*Problem requirements*
Report every line of the data where the string "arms" appears.

*Data below*
= Beginning of Section =

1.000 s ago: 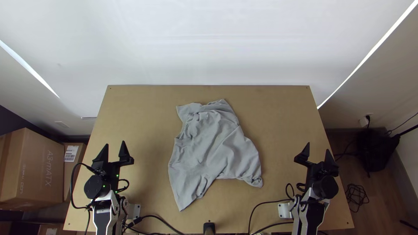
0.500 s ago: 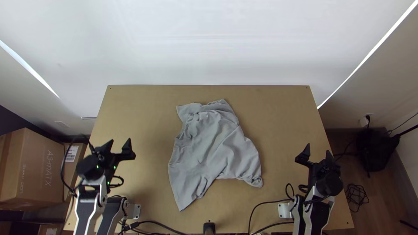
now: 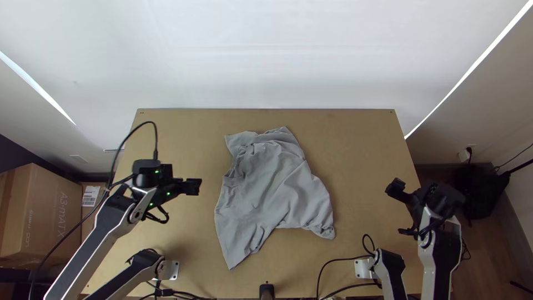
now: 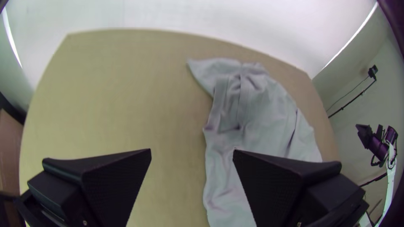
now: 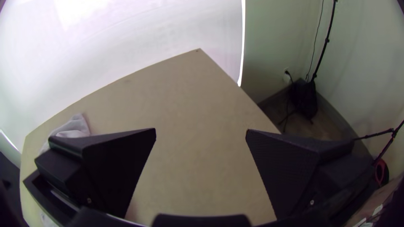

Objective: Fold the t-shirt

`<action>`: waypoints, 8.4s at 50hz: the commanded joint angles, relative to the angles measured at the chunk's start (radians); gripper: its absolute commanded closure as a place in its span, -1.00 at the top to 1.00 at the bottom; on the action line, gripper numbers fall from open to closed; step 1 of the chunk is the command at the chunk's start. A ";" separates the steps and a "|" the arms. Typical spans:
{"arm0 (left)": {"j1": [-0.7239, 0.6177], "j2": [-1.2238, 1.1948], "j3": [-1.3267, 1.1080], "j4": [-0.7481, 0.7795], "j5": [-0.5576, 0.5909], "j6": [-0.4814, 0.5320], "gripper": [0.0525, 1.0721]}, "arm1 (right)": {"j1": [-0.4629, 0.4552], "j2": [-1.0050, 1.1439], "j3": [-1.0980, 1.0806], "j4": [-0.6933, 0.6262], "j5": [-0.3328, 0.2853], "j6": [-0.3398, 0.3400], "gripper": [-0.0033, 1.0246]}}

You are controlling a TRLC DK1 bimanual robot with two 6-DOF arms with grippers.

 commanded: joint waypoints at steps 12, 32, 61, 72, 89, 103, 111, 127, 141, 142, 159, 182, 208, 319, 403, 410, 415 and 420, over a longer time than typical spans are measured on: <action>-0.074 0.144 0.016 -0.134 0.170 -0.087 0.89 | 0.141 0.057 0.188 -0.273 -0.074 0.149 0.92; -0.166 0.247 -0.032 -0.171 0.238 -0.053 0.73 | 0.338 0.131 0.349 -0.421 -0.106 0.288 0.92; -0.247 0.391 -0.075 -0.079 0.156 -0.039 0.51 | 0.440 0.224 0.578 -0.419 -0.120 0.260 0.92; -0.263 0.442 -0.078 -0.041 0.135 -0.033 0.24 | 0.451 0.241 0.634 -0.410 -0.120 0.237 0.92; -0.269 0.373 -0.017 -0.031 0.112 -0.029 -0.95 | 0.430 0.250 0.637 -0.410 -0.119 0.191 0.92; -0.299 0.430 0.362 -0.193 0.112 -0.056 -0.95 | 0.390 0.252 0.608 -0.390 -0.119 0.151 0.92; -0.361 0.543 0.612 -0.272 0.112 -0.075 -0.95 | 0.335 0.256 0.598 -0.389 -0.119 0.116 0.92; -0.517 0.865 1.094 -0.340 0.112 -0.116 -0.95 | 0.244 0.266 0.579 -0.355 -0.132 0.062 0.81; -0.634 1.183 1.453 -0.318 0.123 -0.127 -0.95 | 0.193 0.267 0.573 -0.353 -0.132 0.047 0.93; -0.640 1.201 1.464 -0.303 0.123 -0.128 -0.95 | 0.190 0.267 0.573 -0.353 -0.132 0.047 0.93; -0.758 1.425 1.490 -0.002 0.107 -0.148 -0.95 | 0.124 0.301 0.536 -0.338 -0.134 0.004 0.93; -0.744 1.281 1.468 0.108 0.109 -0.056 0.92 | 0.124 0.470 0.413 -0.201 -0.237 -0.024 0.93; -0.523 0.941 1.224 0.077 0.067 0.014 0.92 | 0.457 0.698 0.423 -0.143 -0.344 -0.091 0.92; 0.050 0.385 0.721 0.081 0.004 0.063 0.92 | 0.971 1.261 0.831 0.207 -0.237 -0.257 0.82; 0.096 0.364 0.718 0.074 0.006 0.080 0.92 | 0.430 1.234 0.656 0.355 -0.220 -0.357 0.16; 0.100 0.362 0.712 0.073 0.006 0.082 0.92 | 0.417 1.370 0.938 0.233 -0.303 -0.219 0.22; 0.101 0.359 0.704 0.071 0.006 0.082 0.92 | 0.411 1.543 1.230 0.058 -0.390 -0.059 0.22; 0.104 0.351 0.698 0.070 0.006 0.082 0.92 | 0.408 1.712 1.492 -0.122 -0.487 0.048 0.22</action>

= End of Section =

*Task result*
`<action>`: waypoints, 8.4s at 50hz: the commanded joint angles, relative to the angles measured at the chunk's start (radians); gripper: its absolute commanded closure as a place in its span, -1.00 at the top to 1.00 at the bottom; on the action line, gripper numbers fall from open to closed; step 1 of the chunk is the command at the chunk's start. A ";" separates the steps and a "|" the arms. Typical spans:
You are controlling a TRLC DK1 bimanual robot with two 6-DOF arms with grippers.

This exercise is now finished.